EXERCISE PROMPT: Select every line below containing the word "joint".

###

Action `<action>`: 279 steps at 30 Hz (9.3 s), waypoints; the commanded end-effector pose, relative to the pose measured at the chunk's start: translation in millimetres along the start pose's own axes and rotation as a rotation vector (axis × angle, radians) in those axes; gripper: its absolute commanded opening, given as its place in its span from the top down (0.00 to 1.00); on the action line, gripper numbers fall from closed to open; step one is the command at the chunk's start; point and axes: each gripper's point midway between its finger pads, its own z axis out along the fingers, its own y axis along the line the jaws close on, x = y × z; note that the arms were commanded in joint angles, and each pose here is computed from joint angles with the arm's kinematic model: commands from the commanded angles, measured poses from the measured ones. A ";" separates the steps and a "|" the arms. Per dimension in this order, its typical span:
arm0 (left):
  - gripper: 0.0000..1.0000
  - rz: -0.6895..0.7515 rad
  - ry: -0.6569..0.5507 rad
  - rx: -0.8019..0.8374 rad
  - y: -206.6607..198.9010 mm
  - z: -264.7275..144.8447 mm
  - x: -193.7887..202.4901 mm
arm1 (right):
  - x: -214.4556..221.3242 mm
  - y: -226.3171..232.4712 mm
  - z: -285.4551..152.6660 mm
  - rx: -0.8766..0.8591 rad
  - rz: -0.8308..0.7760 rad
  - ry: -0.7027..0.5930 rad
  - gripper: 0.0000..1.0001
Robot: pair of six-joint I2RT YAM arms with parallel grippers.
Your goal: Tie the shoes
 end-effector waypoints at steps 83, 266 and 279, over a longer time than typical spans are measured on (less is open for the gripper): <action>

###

ANSWER BOX:
Action `<action>`: 279 steps at 30 Hz (9.3 s), waypoints; the commanded end-effector pose, relative to the pose measured at the chunk's start: translation in millimetres along the start pose's own axes and rotation as a rotation vector (axis × angle, radians) in those axes; gripper: its absolute commanded opening, given as its place in its span from the top down (0.00 to 1.00); on the action line, gripper numbers fall from closed to open; step one is the command at the chunk's start; point and axes: each gripper's point midway between its finger pads, its own z axis out along the fingers, its own y axis along the line the jaws close on, x = y × z; note that the arms were commanded in joint angles, and each pose here is computed from joint angles with the arm's kinematic model: commands from the commanded angles, measured poses from the measured ones. A ";" separates the steps and a "|" the arms. Per dimension in this order, its typical span:
Robot: pair of six-joint I2RT YAM arms with parallel grippers.

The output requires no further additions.